> [Data supplied]
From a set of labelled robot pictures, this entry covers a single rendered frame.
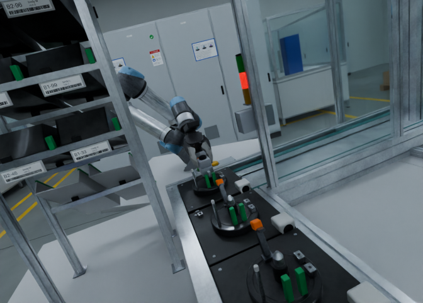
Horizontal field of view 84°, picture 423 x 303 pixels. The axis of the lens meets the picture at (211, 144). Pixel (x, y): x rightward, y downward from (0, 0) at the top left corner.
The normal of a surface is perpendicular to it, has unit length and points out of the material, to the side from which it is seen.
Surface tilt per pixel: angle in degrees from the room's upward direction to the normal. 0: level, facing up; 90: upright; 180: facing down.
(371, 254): 0
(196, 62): 90
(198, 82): 90
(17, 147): 65
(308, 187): 90
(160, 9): 90
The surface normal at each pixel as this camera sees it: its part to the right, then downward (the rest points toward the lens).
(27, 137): 0.01, -0.14
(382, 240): -0.25, -0.92
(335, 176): 0.29, 0.22
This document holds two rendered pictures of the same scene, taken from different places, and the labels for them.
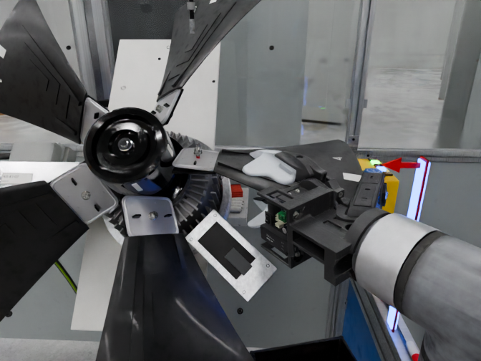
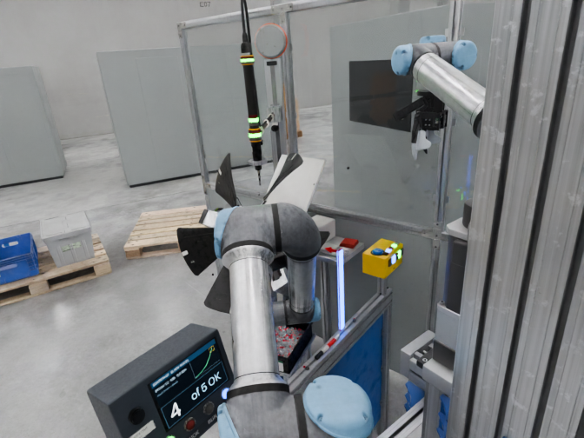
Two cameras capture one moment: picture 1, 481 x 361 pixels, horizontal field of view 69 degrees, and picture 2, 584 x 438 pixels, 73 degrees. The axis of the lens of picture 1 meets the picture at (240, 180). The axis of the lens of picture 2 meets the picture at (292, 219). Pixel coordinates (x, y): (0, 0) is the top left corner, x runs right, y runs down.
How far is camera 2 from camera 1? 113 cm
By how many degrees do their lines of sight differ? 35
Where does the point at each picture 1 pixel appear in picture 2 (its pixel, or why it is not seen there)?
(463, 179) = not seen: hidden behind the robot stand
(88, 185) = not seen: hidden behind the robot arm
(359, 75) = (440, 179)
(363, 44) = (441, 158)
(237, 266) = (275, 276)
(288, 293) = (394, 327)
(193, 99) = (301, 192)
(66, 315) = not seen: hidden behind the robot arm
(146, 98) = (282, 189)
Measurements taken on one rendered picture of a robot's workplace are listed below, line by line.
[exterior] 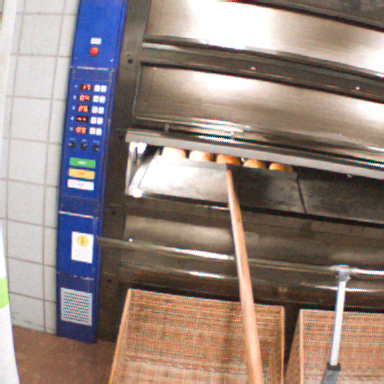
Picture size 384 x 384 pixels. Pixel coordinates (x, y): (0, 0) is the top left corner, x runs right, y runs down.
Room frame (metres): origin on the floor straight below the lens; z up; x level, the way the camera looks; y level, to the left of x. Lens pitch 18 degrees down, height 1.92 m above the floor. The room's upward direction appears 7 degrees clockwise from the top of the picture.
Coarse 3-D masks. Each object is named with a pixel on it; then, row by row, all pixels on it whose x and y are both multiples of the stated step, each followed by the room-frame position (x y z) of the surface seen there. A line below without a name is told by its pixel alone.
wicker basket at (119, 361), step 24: (144, 312) 2.04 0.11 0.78; (168, 312) 2.04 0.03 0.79; (192, 312) 2.04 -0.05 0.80; (216, 312) 2.05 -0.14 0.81; (240, 312) 2.05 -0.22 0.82; (264, 312) 2.05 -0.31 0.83; (120, 336) 1.82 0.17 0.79; (144, 336) 2.02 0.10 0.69; (192, 336) 2.02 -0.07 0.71; (216, 336) 2.02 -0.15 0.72; (240, 336) 2.02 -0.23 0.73; (264, 336) 2.02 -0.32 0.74; (120, 360) 1.84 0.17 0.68; (144, 360) 1.99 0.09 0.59; (168, 360) 1.99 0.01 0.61; (216, 360) 2.00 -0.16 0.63; (240, 360) 2.00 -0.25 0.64; (264, 360) 2.00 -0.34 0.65
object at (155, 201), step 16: (128, 192) 2.13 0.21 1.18; (144, 192) 2.15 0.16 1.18; (160, 208) 2.10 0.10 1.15; (176, 208) 2.10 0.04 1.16; (192, 208) 2.10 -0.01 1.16; (208, 208) 2.10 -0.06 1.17; (224, 208) 2.10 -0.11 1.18; (240, 208) 2.11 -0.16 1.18; (256, 208) 2.13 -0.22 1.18; (272, 224) 2.09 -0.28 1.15; (288, 224) 2.09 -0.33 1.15; (304, 224) 2.08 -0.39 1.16; (320, 224) 2.08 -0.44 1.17; (336, 224) 2.08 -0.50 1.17; (352, 224) 2.09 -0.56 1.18; (368, 224) 2.10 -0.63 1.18
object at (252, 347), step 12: (228, 180) 2.32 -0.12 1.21; (228, 192) 2.22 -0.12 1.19; (240, 216) 1.97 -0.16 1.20; (240, 228) 1.86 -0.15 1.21; (240, 240) 1.76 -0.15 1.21; (240, 252) 1.68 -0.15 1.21; (240, 264) 1.61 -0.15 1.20; (240, 276) 1.54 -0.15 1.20; (240, 288) 1.48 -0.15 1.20; (252, 300) 1.41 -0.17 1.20; (252, 312) 1.34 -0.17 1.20; (252, 324) 1.28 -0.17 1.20; (252, 336) 1.22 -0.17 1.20; (252, 348) 1.17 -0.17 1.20; (252, 360) 1.12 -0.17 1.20; (252, 372) 1.08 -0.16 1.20
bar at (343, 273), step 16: (112, 240) 1.73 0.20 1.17; (128, 240) 1.74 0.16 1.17; (176, 256) 1.72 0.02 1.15; (192, 256) 1.72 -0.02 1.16; (208, 256) 1.72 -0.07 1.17; (224, 256) 1.72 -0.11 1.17; (304, 272) 1.72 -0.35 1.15; (320, 272) 1.71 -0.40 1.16; (336, 272) 1.71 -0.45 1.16; (352, 272) 1.71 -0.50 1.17; (368, 272) 1.71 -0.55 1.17; (336, 304) 1.66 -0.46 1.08; (336, 320) 1.61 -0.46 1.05; (336, 336) 1.57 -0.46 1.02; (336, 352) 1.54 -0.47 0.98; (336, 368) 1.49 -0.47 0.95
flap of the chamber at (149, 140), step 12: (156, 144) 1.95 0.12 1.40; (168, 144) 1.95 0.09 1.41; (180, 144) 1.95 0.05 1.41; (192, 144) 1.95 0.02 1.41; (204, 144) 1.95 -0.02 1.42; (240, 156) 1.95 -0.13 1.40; (252, 156) 1.94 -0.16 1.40; (264, 156) 1.94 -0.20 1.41; (276, 156) 1.94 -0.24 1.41; (288, 156) 1.94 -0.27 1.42; (324, 168) 1.94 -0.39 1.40; (336, 168) 1.94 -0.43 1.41; (348, 168) 1.94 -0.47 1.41; (360, 168) 1.94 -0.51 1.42
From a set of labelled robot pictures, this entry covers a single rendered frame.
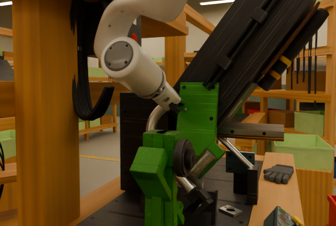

> [What the task asks]
Only the pictures may be dropped; print every record exactly as given.

> [Output below]
From a set of labelled robot pictures, this entry covers a single rendered frame.
Horizontal field of view 84°, picture 423 x 303 pixels. The axis of the lens meets the picture at (211, 144). Pixel (x, y): x rightward, y downward from (0, 0) at the top left corner.
The normal of a surface is perpendicular to it, has unit length and points out of the material, to the side from which it is seen.
Surface tilt per pixel: angle in degrees from the room's upward direction to the normal. 0: level, facing up; 90: upright; 180: facing down.
(371, 254): 0
(196, 62): 90
(198, 82): 90
(17, 147): 65
(308, 187): 90
(160, 9): 90
The surface normal at each pixel as this camera sees it: its part to the right, then downward (the rest points toward the lens).
(27, 137): 0.01, -0.14
(382, 240): -0.25, -0.92
(335, 176): 0.29, 0.22
This document holds two rendered pictures of the same scene, taken from different places, and the labels for them.
Two cameras capture one moment: picture 1, 481 x 361 pixels, horizontal field of view 69 degrees, and picture 2, 584 x 438 pixels, 73 degrees. The axis of the lens of picture 1 meets the picture at (240, 180). The axis of the lens of picture 2 meets the picture at (292, 219). Pixel coordinates (x, y): (0, 0) is the top left corner, x runs right, y runs down.
How far is camera 2 from camera 1? 113 cm
By how many degrees do their lines of sight differ? 35
Where does the point at each picture 1 pixel appear in picture 2 (its pixel, or why it is not seen there)?
(463, 179) = not seen: hidden behind the robot stand
(88, 185) = not seen: hidden behind the robot arm
(359, 75) = (440, 179)
(363, 44) = (441, 158)
(237, 266) = (275, 276)
(288, 293) = (394, 327)
(193, 99) = (301, 192)
(66, 315) = not seen: hidden behind the robot arm
(146, 98) = (282, 189)
Measurements taken on one rendered picture of a robot's workplace are listed below, line by line.
[exterior] 
Picture size 384 x 384 pixels. Pixel coordinates (x, y): (0, 0) is the top left corner, x runs right, y runs down.
Room frame (metres): origin on the floor straight below the lens; z up; x level, the way the camera looks; y level, to the left of x. Lens pitch 18 degrees down, height 1.92 m above the floor. The room's upward direction appears 7 degrees clockwise from the top of the picture.
Coarse 3-D masks. Each object is named with a pixel on it; then, row by row, all pixels on it whose x and y are both multiples of the stated step, each followed by the room-frame position (x y z) of the surface seen there. A line below without a name is told by its pixel alone.
wicker basket at (119, 361), step 24: (144, 312) 2.04 0.11 0.78; (168, 312) 2.04 0.03 0.79; (192, 312) 2.04 -0.05 0.80; (216, 312) 2.05 -0.14 0.81; (240, 312) 2.05 -0.22 0.82; (264, 312) 2.05 -0.31 0.83; (120, 336) 1.82 0.17 0.79; (144, 336) 2.02 0.10 0.69; (192, 336) 2.02 -0.07 0.71; (216, 336) 2.02 -0.15 0.72; (240, 336) 2.02 -0.23 0.73; (264, 336) 2.02 -0.32 0.74; (120, 360) 1.84 0.17 0.68; (144, 360) 1.99 0.09 0.59; (168, 360) 1.99 0.01 0.61; (216, 360) 2.00 -0.16 0.63; (240, 360) 2.00 -0.25 0.64; (264, 360) 2.00 -0.34 0.65
object at (155, 201), step 16: (128, 192) 2.13 0.21 1.18; (144, 192) 2.15 0.16 1.18; (160, 208) 2.10 0.10 1.15; (176, 208) 2.10 0.04 1.16; (192, 208) 2.10 -0.01 1.16; (208, 208) 2.10 -0.06 1.17; (224, 208) 2.10 -0.11 1.18; (240, 208) 2.11 -0.16 1.18; (256, 208) 2.13 -0.22 1.18; (272, 224) 2.09 -0.28 1.15; (288, 224) 2.09 -0.33 1.15; (304, 224) 2.08 -0.39 1.16; (320, 224) 2.08 -0.44 1.17; (336, 224) 2.08 -0.50 1.17; (352, 224) 2.09 -0.56 1.18; (368, 224) 2.10 -0.63 1.18
object at (252, 347), step 12: (228, 180) 2.32 -0.12 1.21; (228, 192) 2.22 -0.12 1.19; (240, 216) 1.97 -0.16 1.20; (240, 228) 1.86 -0.15 1.21; (240, 240) 1.76 -0.15 1.21; (240, 252) 1.68 -0.15 1.21; (240, 264) 1.61 -0.15 1.20; (240, 276) 1.54 -0.15 1.20; (240, 288) 1.48 -0.15 1.20; (252, 300) 1.41 -0.17 1.20; (252, 312) 1.34 -0.17 1.20; (252, 324) 1.28 -0.17 1.20; (252, 336) 1.22 -0.17 1.20; (252, 348) 1.17 -0.17 1.20; (252, 360) 1.12 -0.17 1.20; (252, 372) 1.08 -0.16 1.20
bar at (343, 273), step 16: (112, 240) 1.73 0.20 1.17; (128, 240) 1.74 0.16 1.17; (176, 256) 1.72 0.02 1.15; (192, 256) 1.72 -0.02 1.16; (208, 256) 1.72 -0.07 1.17; (224, 256) 1.72 -0.11 1.17; (304, 272) 1.72 -0.35 1.15; (320, 272) 1.71 -0.40 1.16; (336, 272) 1.71 -0.45 1.16; (352, 272) 1.71 -0.50 1.17; (368, 272) 1.71 -0.55 1.17; (336, 304) 1.66 -0.46 1.08; (336, 320) 1.61 -0.46 1.05; (336, 336) 1.57 -0.46 1.02; (336, 352) 1.54 -0.47 0.98; (336, 368) 1.49 -0.47 0.95
flap of the chamber at (149, 140), step 12: (156, 144) 1.95 0.12 1.40; (168, 144) 1.95 0.09 1.41; (180, 144) 1.95 0.05 1.41; (192, 144) 1.95 0.02 1.41; (204, 144) 1.95 -0.02 1.42; (240, 156) 1.95 -0.13 1.40; (252, 156) 1.94 -0.16 1.40; (264, 156) 1.94 -0.20 1.41; (276, 156) 1.94 -0.24 1.41; (288, 156) 1.94 -0.27 1.42; (324, 168) 1.94 -0.39 1.40; (336, 168) 1.94 -0.43 1.41; (348, 168) 1.94 -0.47 1.41; (360, 168) 1.94 -0.51 1.42
From a set of labelled robot pictures, this entry covers a single rendered frame.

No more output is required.